Now my new set of AOL coasters will be absorbant!
after Sony releases the new College-ruled version.
We can now put information down on paper!!!
Just think of what we can do now!
You could like....put a whole book or something on it!
Nah...that'll never work.
"Music is everybody's possession. It's only publishers who think that people own it." - John Lennon.
Then, if you get raided by "the man" your can simply ignite them like a magician. *POOF* No more incriminating evidence!
You mean.... your illicit copy of "Cheech and Chong Up in Smoke"... up in smoke?
Don't blame Durga. I voted for Centauri.
Now movie rental stores will be asking...
"paper or plastic"
Sony may be on to something here. Imagine encoding information onto the paper using some sort of symbol system that humans could be taught to interpret just by looking at the sheets? No computer necessary?
Sheets of paper encoded like this could be cut square (most efficient use of space) and then bound by the edge so datasets larger than one-sheet's-worth could be looked at in a sequential fashion.
These things are likely to be kind of bulky; if it ever takes off, there might be public buildings where people could borrow from a large repository of these paper-encoded datasets.
This is kind of mind-boggling; it is likely to be years before Sony or anyone else takes it to this next step.
Don't blame Durga. I voted for Centauri.
Hey, is that a spam server I see?
.. *swallow* !!
Not any more..
*eject*
One of the most popular variations [of Rock, Paper, Scissors] is called "Cat, Microwave, Tinfoil". Cat beats tinfoil by ripping it up, tinfoil beats microwave by starting a fire, and microwave beats cat by cooking it. This version was created because, to the creators of Cat Microwave Tinfoil, it doesn't make sense that paper beats rock by covering it (as it doesn't damage the rock, while on the other hand it can destroy the paper by tearing it). [from Wikipedia]
Hey won't it be nice to roll a fat one with a longhorn logo on it.
Got Code?
No. They'll call it "two-ply".
Honey, I shrunk the Cygwin
is it just me or does this bring a whole new meaning to 'burning a disc'?
sorry for that, i couldn't resist.
Moo.
How about a mobius strip
if it was possible, you could come up with digital video disks made from cow chips, and they would still charge the same price for a movie.
You haven't seen much of what's come out of Hollywood lately, have you?
Any sufficiently well-organized Government is indistinguishable from bullshit.
wood-free paper
not-wet water
My head is starting to hurt.
- - - - - - - - - - -
I am a programmer. I am paid to produce syntax not grammar. Deal with it.
Has anyone posted an item recently on the latest audio encoding advances which make it difficult to make digital copies?
The music industry is working on a new type of CD. It is not that compact, actually: I am guessing that the "medium pizza" size is to make it difficult to actually steal from music stores.
The discs are black, and instead of being encoded with laser-readable bits, the surface is covered with one very long spiralled indentation (or groove).
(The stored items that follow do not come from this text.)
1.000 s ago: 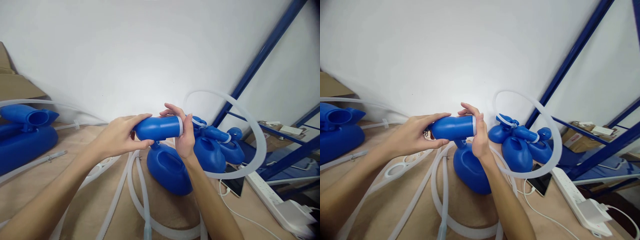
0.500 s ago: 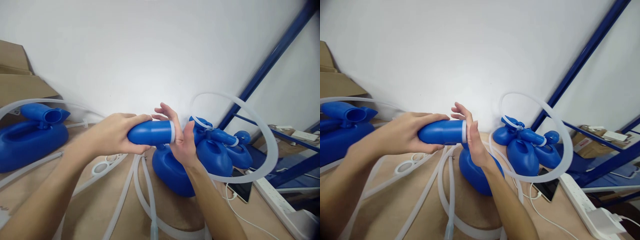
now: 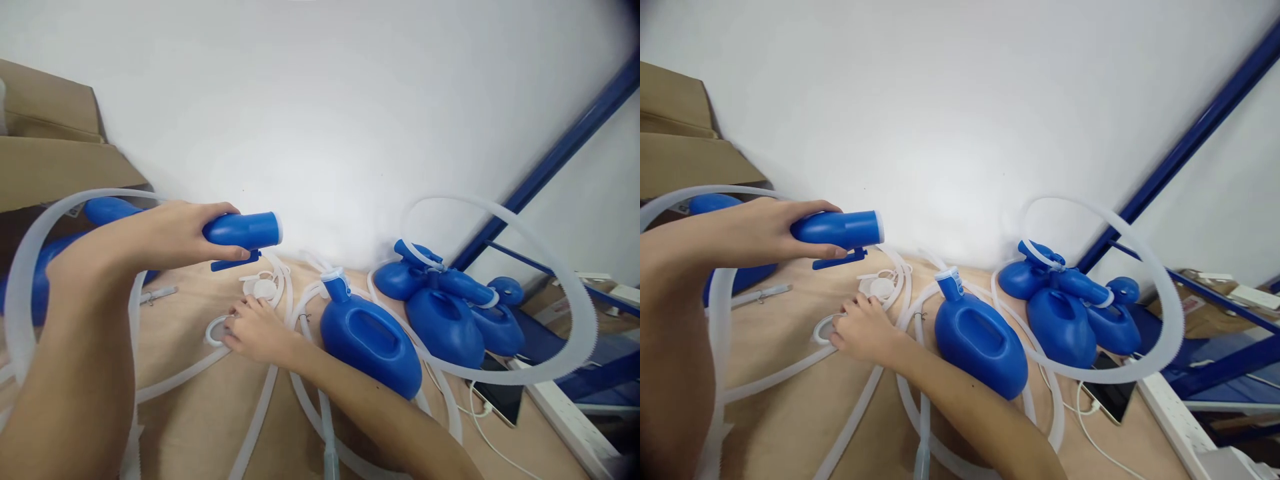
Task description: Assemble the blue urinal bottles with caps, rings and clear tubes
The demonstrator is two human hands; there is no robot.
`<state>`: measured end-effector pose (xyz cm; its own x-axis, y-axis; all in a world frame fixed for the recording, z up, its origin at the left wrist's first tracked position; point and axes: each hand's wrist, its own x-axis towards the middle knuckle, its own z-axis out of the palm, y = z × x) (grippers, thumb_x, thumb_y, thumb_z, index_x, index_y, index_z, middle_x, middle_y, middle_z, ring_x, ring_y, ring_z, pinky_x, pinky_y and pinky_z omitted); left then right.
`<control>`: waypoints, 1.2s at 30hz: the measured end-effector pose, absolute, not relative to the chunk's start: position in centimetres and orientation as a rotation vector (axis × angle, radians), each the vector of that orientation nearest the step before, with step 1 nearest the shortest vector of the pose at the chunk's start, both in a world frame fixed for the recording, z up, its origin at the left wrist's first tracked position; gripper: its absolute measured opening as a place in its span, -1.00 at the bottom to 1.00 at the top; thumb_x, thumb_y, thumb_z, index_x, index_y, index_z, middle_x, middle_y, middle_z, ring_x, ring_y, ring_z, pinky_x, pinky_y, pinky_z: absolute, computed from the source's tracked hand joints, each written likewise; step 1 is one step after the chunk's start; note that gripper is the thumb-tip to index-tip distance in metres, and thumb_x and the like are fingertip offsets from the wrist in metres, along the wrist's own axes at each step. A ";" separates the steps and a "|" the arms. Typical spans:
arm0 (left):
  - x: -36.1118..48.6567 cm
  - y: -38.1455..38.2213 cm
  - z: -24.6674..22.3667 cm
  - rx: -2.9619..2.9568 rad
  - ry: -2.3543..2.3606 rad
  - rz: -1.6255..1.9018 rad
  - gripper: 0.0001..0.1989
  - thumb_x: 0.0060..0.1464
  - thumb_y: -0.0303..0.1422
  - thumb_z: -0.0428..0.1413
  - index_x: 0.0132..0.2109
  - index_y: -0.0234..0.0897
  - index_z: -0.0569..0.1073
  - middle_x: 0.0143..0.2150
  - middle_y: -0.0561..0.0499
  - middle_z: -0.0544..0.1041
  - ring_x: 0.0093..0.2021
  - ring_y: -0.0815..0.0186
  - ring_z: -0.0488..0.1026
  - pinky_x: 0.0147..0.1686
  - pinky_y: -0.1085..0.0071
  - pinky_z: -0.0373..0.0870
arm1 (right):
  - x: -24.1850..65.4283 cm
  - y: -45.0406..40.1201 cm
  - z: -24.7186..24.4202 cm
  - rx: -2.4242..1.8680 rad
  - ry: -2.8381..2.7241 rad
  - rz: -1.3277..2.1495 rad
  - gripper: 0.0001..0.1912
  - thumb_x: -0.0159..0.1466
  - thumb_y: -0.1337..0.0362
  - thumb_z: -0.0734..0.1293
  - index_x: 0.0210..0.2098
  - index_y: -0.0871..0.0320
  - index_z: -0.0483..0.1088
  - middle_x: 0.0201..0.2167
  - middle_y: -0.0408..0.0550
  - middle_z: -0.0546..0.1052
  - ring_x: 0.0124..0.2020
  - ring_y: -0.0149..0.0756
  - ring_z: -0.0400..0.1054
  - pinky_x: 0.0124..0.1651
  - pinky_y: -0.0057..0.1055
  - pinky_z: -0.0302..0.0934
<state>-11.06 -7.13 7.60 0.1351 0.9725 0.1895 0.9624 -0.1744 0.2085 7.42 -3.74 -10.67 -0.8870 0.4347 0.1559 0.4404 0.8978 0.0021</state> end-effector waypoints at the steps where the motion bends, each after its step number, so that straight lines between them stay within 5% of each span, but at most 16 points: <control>1: -11.0 -7.3 7.7 2.317 1.989 0.387 -0.31 -0.08 0.33 0.08 0.05 0.04 0.55 -0.44 0.16 0.52 -0.20 0.09 0.55 -0.35 0.31 0.23 | 7.2 -3.7 -10.8 -0.662 -2.939 -0.063 -0.67 0.49 0.11 0.26 -0.05 0.20 0.56 0.04 0.14 0.56 0.12 0.04 0.35 0.14 0.01 0.33; 6: -10.2 -7.1 7.5 2.292 1.993 0.469 -0.32 -0.12 0.36 0.12 -0.06 -0.01 0.55 -0.38 0.06 0.58 -0.32 0.11 0.55 -0.41 0.27 0.28 | 7.3 -2.8 -10.9 -0.641 -2.943 0.150 -0.56 0.37 -0.13 0.38 -0.13 0.15 0.53 0.03 0.06 0.58 0.17 0.02 0.34 0.14 0.01 0.31; 11: -10.3 -5.8 6.7 2.320 1.897 0.589 -0.37 -0.20 0.34 0.24 -0.11 0.07 0.55 -0.36 -0.03 0.64 -0.42 0.10 0.55 -0.52 0.26 0.30 | 7.4 -2.5 -11.5 -0.565 -2.933 0.034 -0.50 0.37 -0.14 0.37 -0.05 0.19 0.55 0.01 0.07 0.61 0.10 -0.03 0.38 0.15 -0.03 0.26; 17: -10.3 -5.6 6.6 2.365 1.843 0.505 -0.28 -0.13 0.36 0.17 0.02 0.00 0.56 -0.29 0.03 0.64 -0.33 0.09 0.58 -0.43 0.28 0.36 | 7.3 -2.5 -12.6 -0.498 -2.894 -0.164 -0.58 0.51 -0.02 0.24 -0.07 0.18 0.55 0.10 0.05 0.57 0.14 -0.02 0.38 0.10 -0.10 0.30; 23: -10.2 -5.0 6.0 2.393 1.728 0.576 -0.49 -0.08 0.24 0.26 -0.10 0.06 0.57 -0.33 -0.03 0.66 -0.41 0.06 0.57 -0.50 0.26 0.33 | 6.8 -2.3 -11.7 -0.599 -2.757 0.092 -0.69 0.57 0.14 0.17 -0.05 0.23 0.44 0.00 0.07 0.59 0.06 -0.17 0.43 0.14 -0.24 0.30; 29: -9.8 -4.9 5.9 2.379 1.710 0.544 -0.43 -0.05 0.25 0.25 -0.02 0.04 0.54 -0.27 -0.03 0.67 -0.36 0.05 0.59 -0.47 0.30 0.37 | 6.7 -2.3 -10.3 -0.744 -2.582 0.404 -0.71 0.59 0.17 0.11 -0.08 0.17 0.38 -0.04 0.02 0.56 0.02 -0.24 0.46 0.11 -0.29 0.31; 36: -9.6 -4.9 5.9 2.382 1.723 0.498 -0.36 -0.07 0.27 0.25 0.06 0.04 0.52 -0.19 -0.06 0.68 -0.28 0.01 0.60 -0.40 0.28 0.39 | 6.4 -2.6 -12.7 -0.512 -2.821 -0.106 -0.59 0.52 -0.01 0.21 -0.06 0.24 0.42 0.09 0.18 0.51 0.11 -0.04 0.38 0.08 -0.15 0.37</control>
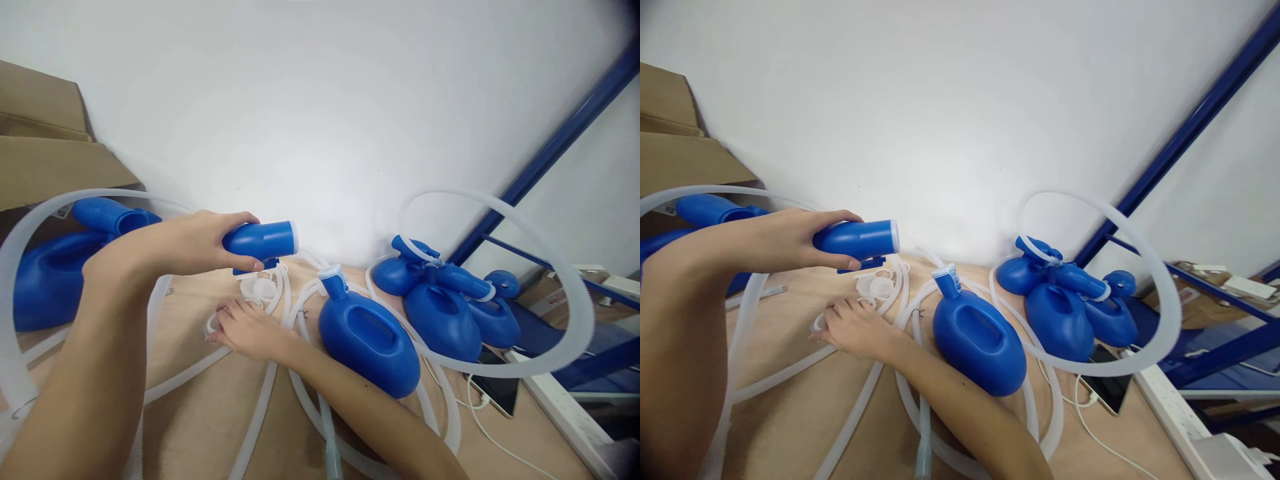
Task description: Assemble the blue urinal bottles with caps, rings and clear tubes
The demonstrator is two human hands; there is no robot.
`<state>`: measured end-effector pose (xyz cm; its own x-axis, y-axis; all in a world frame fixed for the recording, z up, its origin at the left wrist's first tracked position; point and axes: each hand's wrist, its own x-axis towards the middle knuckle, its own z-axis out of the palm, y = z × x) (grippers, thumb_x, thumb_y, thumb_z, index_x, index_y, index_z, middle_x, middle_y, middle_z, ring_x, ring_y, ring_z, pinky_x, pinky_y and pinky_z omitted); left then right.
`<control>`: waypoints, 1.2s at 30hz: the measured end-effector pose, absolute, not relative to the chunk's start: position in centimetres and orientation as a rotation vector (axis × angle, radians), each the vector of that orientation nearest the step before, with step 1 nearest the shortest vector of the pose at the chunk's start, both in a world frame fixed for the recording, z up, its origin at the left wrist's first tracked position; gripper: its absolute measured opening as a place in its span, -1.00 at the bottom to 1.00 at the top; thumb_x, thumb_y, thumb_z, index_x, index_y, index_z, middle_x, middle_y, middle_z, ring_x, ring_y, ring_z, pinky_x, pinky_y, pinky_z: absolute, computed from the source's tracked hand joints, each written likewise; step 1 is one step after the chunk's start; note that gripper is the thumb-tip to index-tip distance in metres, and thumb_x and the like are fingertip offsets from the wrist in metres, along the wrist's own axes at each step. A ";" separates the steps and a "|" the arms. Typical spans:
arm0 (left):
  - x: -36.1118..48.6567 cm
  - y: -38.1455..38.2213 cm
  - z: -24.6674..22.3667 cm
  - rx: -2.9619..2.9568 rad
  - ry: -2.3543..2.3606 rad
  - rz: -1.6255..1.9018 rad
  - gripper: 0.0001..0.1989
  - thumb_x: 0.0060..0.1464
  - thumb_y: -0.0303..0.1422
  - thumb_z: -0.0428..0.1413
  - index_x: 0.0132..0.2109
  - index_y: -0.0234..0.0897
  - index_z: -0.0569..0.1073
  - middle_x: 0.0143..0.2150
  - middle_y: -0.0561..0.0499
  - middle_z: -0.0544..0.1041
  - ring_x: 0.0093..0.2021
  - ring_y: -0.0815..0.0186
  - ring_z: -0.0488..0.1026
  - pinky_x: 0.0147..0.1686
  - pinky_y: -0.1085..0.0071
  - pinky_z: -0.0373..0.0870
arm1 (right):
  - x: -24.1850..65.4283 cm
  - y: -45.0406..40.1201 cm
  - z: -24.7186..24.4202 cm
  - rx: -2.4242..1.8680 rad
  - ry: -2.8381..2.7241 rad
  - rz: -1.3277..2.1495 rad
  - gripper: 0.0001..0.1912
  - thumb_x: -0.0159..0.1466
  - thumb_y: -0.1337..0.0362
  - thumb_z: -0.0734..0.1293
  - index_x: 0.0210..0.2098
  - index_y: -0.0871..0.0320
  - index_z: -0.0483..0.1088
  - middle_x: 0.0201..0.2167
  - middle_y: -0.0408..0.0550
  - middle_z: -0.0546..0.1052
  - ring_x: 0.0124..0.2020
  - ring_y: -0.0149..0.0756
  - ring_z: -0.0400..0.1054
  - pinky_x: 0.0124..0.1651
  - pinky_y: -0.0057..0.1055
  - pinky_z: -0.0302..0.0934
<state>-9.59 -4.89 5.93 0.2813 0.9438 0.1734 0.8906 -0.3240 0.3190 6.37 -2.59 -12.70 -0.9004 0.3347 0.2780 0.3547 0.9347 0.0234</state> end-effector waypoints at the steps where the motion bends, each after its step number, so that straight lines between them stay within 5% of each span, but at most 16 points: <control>1: -9.6 -4.9 5.9 2.383 1.721 0.501 -0.36 -0.07 0.27 0.25 0.06 0.04 0.52 -0.19 -0.05 0.68 -0.28 0.00 0.60 -0.40 0.28 0.39 | 6.3 -2.6 -12.8 -0.510 -2.820 -0.123 -0.58 0.52 -0.02 0.21 -0.05 0.24 0.42 0.09 0.18 0.51 0.10 -0.04 0.38 0.07 -0.15 0.38; 10: -9.7 -4.6 5.7 2.393 1.674 0.530 -0.39 -0.04 0.20 0.25 0.06 -0.01 0.55 -0.25 -0.04 0.67 -0.34 0.08 0.57 -0.41 0.33 0.35 | 6.1 -0.7 -10.1 -0.719 -2.556 0.379 -0.79 0.55 0.19 0.20 0.00 0.18 0.38 0.03 0.07 0.51 0.12 -0.21 0.39 0.19 -0.26 0.31; 13: -9.6 -4.6 5.8 2.351 1.718 0.486 -0.34 -0.06 0.22 0.25 0.10 -0.02 0.53 -0.20 -0.03 0.67 -0.28 0.06 0.58 -0.35 0.32 0.36 | 5.9 -0.6 -9.9 -0.712 -2.664 0.348 -0.81 0.50 0.32 0.25 0.04 0.21 0.42 0.14 0.12 0.50 0.30 -0.09 0.28 0.37 -0.08 0.17; 18: -9.5 -4.8 5.8 2.322 1.764 0.457 -0.32 -0.07 0.25 0.23 0.09 -0.01 0.55 -0.20 0.04 0.66 -0.26 0.10 0.56 -0.34 0.33 0.33 | 6.0 -1.6 -10.0 -0.466 -2.981 0.218 -0.50 0.42 -0.08 0.33 0.13 0.16 0.46 0.19 0.17 0.51 0.36 0.19 0.19 0.37 0.30 0.07; 21: -9.4 -4.9 5.7 2.326 1.781 0.490 -0.31 -0.05 0.27 0.20 0.07 -0.08 0.55 -0.25 0.04 0.65 -0.30 0.13 0.53 -0.36 0.35 0.30 | 6.0 -1.8 -10.1 -0.388 -3.050 0.124 -0.48 0.38 -0.12 0.36 0.09 0.18 0.47 0.17 0.18 0.54 0.37 0.17 0.19 0.37 0.27 0.09; 27: -8.9 -4.9 5.6 2.353 1.747 0.531 -0.32 -0.02 0.30 0.20 0.03 -0.12 0.53 -0.29 0.04 0.62 -0.34 0.15 0.50 -0.37 0.37 0.29 | 5.8 -1.8 -9.3 -0.319 -3.010 0.001 -0.65 0.49 0.23 0.29 0.20 0.26 0.40 0.14 0.18 0.54 0.21 -0.03 0.37 0.32 -0.03 0.21; 31: -8.4 -5.5 6.1 2.347 1.785 0.537 -0.31 0.02 0.31 0.15 0.05 -0.12 0.51 -0.31 0.04 0.61 -0.33 0.14 0.49 -0.37 0.37 0.29 | 7.6 -1.6 -7.4 -0.358 -2.799 0.466 -0.59 0.55 0.18 0.20 0.31 0.19 0.33 0.20 0.14 0.48 0.25 -0.20 0.35 0.36 -0.25 0.19; 36: -8.2 -5.7 6.4 2.322 1.757 0.628 -0.27 0.01 0.30 0.17 0.14 -0.09 0.51 -0.13 0.02 0.65 -0.19 0.07 0.54 -0.26 0.36 0.35 | 13.8 -2.2 -3.6 -0.338 -2.276 1.356 -0.57 0.49 0.10 0.26 0.29 0.08 0.38 0.35 0.10 0.40 0.30 -0.17 0.36 0.27 -0.22 0.32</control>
Information engraved in this indentation can be read through a tiny stylus and converted into sound.
To further thwart the digital p2p "rip and post it on Kazaa" world, the audio technology is actually analog instead of digital.
The technology required to burn these things is rather bulky and expensive. Prototypes have been produced by a new audio company called "Decca" (Digital Encoding Concern Company - Advanced), some of the prototypes have turned up at garage sales. These are typically stamped with very old dates (1938? 1941?) to confuse people.
Don't blame Durga. I voted for Centauri.
Wait, isn't that the same... Oops, I forgot! I said Music Industry.
I meant that now AOL can reduce the price of their CDs.
So instead of AOL coasters we'll now be receiving AOL kleenex?
Nyo nyo, the Neko Boy has spoken.
You know that some joke company will come out with Flash paper-based discs.
Personally? I can't wait until some sucker asks if they can borrow a Paper-Rom (or whatever we'll term them), and he hears a "Whumf!" coming from his drive after he starts trying to burn something to it.
more like AOL toilet paper
If a job's not worth doing, it's not worth doing right.